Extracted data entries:
+===+

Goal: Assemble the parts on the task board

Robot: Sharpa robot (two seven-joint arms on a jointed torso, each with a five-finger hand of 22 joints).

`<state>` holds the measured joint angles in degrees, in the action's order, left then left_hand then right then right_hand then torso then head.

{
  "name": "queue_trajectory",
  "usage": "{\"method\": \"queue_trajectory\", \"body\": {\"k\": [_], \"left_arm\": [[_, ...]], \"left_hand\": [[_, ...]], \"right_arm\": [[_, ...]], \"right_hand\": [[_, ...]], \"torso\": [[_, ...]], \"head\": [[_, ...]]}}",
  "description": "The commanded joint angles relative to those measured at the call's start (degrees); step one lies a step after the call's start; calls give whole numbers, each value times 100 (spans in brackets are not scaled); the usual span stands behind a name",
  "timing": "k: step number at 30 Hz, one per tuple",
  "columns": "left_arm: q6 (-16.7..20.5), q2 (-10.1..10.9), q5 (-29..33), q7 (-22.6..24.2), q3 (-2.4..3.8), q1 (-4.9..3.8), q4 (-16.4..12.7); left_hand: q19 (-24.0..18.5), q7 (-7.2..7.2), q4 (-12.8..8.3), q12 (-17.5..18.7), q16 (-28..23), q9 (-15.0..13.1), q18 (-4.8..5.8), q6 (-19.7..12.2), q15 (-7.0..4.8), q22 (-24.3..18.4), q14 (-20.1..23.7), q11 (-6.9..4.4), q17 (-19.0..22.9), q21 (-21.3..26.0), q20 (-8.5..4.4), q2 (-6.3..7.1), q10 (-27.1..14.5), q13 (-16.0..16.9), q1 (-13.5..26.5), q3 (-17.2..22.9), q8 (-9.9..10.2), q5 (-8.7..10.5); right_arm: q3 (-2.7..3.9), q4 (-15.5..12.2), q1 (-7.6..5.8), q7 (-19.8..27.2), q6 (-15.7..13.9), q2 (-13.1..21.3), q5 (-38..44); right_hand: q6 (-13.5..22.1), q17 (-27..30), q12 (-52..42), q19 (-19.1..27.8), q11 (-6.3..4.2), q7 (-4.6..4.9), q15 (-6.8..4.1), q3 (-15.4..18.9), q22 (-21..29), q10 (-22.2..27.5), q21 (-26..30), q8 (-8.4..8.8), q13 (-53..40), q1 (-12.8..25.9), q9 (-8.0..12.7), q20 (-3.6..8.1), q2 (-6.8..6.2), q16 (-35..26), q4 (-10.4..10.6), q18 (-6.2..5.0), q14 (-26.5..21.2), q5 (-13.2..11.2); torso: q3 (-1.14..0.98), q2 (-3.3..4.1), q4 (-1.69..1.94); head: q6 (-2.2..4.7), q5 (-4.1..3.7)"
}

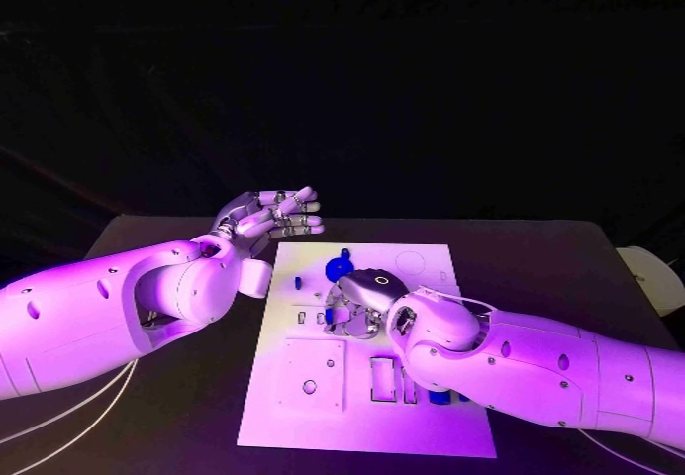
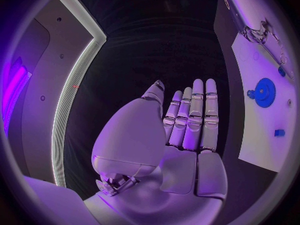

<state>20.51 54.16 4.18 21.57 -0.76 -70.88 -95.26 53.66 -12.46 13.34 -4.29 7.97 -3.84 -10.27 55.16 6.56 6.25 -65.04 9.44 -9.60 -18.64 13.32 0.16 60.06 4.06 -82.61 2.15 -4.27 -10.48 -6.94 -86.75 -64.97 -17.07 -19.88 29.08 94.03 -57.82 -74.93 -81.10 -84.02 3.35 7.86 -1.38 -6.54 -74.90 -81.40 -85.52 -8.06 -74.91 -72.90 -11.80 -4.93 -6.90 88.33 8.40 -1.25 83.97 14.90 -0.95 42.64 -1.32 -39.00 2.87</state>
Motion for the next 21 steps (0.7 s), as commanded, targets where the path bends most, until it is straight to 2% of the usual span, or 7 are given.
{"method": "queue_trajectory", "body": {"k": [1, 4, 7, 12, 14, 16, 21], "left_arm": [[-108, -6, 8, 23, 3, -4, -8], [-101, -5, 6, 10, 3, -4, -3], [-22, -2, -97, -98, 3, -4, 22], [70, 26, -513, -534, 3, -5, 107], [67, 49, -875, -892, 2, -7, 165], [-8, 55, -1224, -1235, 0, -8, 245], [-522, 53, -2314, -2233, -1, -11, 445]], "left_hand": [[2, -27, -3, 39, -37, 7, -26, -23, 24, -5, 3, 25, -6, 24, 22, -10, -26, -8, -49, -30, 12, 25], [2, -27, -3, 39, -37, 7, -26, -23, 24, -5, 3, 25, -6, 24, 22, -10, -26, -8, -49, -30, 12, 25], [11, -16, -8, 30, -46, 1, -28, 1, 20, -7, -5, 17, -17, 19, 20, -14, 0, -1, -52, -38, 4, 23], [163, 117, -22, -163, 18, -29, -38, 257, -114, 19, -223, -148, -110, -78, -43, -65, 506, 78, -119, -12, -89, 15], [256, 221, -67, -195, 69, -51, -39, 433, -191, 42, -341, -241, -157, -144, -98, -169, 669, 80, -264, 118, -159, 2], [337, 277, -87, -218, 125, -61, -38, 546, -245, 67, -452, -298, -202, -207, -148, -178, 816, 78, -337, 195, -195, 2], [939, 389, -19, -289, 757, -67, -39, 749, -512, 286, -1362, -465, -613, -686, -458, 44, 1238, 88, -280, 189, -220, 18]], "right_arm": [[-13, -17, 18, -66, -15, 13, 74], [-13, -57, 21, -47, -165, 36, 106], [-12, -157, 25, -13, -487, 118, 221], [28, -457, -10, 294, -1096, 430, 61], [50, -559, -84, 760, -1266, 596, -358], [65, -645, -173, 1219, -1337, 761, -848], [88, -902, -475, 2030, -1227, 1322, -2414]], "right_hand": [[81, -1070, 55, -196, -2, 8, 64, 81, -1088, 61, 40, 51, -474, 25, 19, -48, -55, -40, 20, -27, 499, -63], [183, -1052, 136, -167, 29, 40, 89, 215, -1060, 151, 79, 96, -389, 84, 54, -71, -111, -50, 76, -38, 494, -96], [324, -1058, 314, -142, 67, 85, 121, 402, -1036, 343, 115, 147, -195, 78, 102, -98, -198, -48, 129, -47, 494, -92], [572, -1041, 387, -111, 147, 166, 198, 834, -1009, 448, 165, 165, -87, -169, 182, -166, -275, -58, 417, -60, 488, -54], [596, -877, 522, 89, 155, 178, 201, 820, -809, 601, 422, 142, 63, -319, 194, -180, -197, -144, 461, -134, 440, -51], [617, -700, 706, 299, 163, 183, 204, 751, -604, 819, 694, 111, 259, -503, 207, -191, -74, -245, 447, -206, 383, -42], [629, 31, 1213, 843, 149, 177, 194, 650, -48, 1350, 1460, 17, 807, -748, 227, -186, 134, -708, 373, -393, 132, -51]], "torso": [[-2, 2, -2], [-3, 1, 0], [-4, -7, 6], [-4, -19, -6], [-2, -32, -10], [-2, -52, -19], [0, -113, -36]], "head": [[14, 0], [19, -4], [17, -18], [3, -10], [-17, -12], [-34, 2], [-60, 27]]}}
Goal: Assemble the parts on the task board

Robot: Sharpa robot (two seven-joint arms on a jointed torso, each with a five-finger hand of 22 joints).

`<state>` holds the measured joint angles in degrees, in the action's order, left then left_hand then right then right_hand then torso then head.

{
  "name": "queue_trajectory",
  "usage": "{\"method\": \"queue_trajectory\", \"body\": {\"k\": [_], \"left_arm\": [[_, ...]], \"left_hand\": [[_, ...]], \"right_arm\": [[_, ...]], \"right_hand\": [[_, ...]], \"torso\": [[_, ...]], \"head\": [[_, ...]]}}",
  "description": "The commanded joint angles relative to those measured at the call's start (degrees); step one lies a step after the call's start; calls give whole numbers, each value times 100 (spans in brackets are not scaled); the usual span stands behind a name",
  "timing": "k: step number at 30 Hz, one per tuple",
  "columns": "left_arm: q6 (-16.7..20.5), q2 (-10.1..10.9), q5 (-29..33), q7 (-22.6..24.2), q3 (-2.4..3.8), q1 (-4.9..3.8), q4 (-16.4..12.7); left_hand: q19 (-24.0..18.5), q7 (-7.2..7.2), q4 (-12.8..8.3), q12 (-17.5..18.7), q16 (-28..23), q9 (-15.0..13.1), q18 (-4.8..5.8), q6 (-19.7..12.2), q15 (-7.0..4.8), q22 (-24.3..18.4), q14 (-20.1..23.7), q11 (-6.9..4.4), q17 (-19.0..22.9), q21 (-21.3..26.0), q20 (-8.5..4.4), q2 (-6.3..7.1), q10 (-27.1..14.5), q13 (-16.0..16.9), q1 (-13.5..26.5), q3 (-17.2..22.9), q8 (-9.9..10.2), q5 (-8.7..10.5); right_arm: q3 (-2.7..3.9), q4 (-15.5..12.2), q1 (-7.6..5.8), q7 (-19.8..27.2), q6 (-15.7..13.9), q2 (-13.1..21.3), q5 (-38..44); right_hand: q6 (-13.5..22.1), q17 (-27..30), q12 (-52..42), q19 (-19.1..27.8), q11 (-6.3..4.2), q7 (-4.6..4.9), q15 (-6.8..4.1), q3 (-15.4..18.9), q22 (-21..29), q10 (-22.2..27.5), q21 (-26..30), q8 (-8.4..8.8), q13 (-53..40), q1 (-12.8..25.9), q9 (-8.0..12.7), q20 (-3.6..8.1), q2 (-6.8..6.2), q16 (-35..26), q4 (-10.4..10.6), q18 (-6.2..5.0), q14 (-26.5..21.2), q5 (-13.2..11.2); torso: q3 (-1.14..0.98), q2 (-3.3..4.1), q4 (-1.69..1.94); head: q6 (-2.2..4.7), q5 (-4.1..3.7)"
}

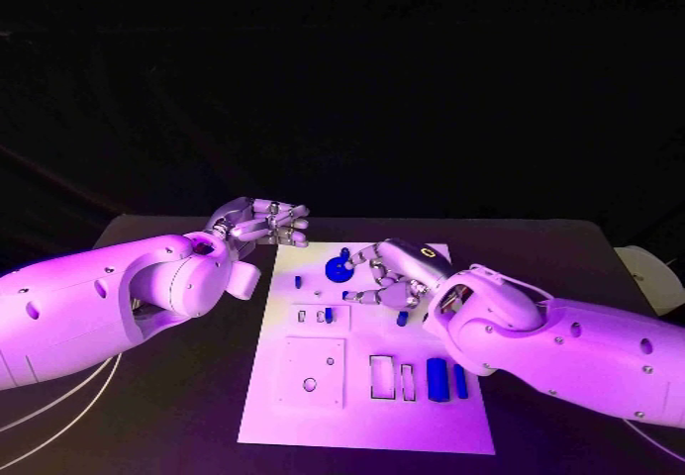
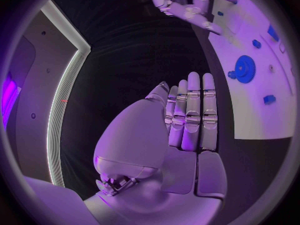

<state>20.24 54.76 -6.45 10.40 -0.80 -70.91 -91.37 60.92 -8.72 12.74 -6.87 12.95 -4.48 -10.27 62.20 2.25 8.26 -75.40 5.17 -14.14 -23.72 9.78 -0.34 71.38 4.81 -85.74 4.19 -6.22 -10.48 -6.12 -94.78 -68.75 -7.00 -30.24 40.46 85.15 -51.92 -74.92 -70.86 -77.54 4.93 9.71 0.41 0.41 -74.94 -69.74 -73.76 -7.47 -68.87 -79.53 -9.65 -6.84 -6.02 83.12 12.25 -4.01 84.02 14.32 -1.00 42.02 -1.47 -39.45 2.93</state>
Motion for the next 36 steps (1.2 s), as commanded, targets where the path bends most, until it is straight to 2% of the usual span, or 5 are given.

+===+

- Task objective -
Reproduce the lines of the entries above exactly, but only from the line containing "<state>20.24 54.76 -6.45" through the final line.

- Reply to the task -
<state>20.24 54.76 -6.45 10.40 -0.80 -70.91 -91.37 60.92 -8.72 12.74 -6.87 12.95 -4.48 -10.27 62.20 2.25 8.26 -75.40 5.17 -14.14 -23.72 9.78 -0.34 71.38 4.81 -85.74 4.19 -6.22 -10.48 -6.12 -94.78 -68.75 -7.00 -30.24 40.46 85.15 -51.92 -74.92 -70.86 -77.54 4.93 9.71 0.41 0.41 -74.94 -69.74 -73.76 -7.47 -68.87 -79.53 -9.65 -6.84 -6.02 83.12 12.25 -4.01 84.02 14.32 -1.00 42.02 -1.47 -39.45 2.93</state>
Motion for the next 36 steps (1.2 s), as commanded, targets where the path bends most, until it is straight to 2% of the usual span, or 5 are given.

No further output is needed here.